Il modo per poter stabilire il contagio da Ebola è effettuare il PCR, acronimo che sta per Polymerase Chain Reaction (reazione a catena di polimerasi). Questo test è capace di farci riconoscere con certezza dove alberga Ebola e dove invece non c’è più o non c’è mai stato. Massimo, cosa ti ha lasciato questa esperienza? «Quello che colpisce è che spesso le abitudini e le tradizioni sono più forti della paura del virus. La gente si preoccupa fino ad un certo punto, un po' come sta succedendo anche da noi in questo momento. Adesso le strade cominciano a ripopolarsi, anche se con fatica, ma all'inizio dell’emergenza era un deserto. Quando la gente è stufa sfida il rischio del virus. Per quanto riguarda l’Ebola, le persone non volevano ricorrere alle protezioni. In Africa, per tradizione, i cadaveri si lavano. Volevano continuare a lavarli, per superstizione, incredulità e pregiudizio. Ci furono forti tensioni con il personale sanitario, che veniva accusato di incutere terrore per conto degli occidentali. A volte i contagiati non si recavano in ospedale per timore del rifiuto altrui. Bisognerebbe cercar di capire prima dello scoppio di un’epidemia, non dopo, come ci si deve comportare in quei casi. Ma ammetto sia molto difficile». Si possono fare paragoni tra l’emergenza Ebola e quella del COVID-19? «Ci sono stati errori ovunque, anche in Lombardia. La situazione non è paragonabile perché l'Africa ha un sistema sanitario pietoso, tuttavia, qui il nostro avrebbe dovuto avere risorse che invece non ha». Come vedi il mondo post COVID-19? «Non ho la sfera di cristallo, ma credo che dovremo cambiare stile di vita. E pretendere dalla politica. Abbiamo tragicamente davanti agli occhi ciò che ha portato lo smantellamento della sanità pubblica. Il Neoliberismo sta distruggendo tutto. Cosa paghiamo e finanziamo con le tasse che versiamo? Sta diventando tutto privato, e spesso imitiamo modelli per cui non abbiamo infrastrutture»

"La medicina non è più strumento per garantire la salute pubblica, sempre più spesso è un “bene” o una merce disponibile a chi può permettersela. Una casta di delinquenti sociali ha trasformato gli ospedali in aziende - e le cure dipendono ora dai budget e dagli interessi dell’industria, non più dai bisogni e dalle sofferenze delle persone - e ha creato una medicina del profitto dove anche la “cosa pubblica” è diventata privata, in tutti i sensi.

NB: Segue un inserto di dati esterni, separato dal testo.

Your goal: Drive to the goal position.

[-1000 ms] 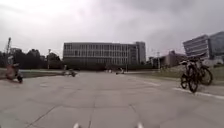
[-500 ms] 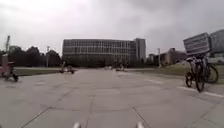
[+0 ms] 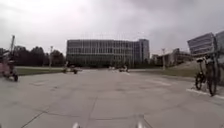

Privata anche di ogni dignità e di ogni morale".

Abbiamo percorso questo racconto quasi come se stessimo narrando le gesta di un individuo Virus, o tanti di essi, che condizionano la nostra vita, ci impongono distanza, reclusione e terrore.

"Invisibile e astratto, talmente piccolo da penetrare qualsiasi filtro, il virus sfugge alla comprensione e finisce per essere personalizzato. Ci si chiede: dove si nasconde, dove sta andando, quali sono le sue intenzioni e le sue strategie, come si adatta ai nuovi ambienti, quale sarà la prossima mossa? Come se ci fosse un signor Ebola, o triliardi di signori Ebola, che agiscono, pensano, hanno progetti, astuzie, successi e fallimenti."

Dalle immagini delle nostre città vuote, risuona un grido sordo, come se lo spazio e il tempo che da sempre abbiamo occupato e sfruttato ci stessero mostrando un film di cui non vorremmo essere gli attori, ma inevitabilmente siamo protagonisti. La colonna sonora è stata sostituita dal silenzio, le belle immagini della vita mondana dal bianco e nero delle piazze deserte. Ma cosa ci ridarà i colori? La premura, l’attenzione e la responsabilità. Le piccole accortezze possono salvare il Mondo. Adesso lo salverà anche una semplice mascherina.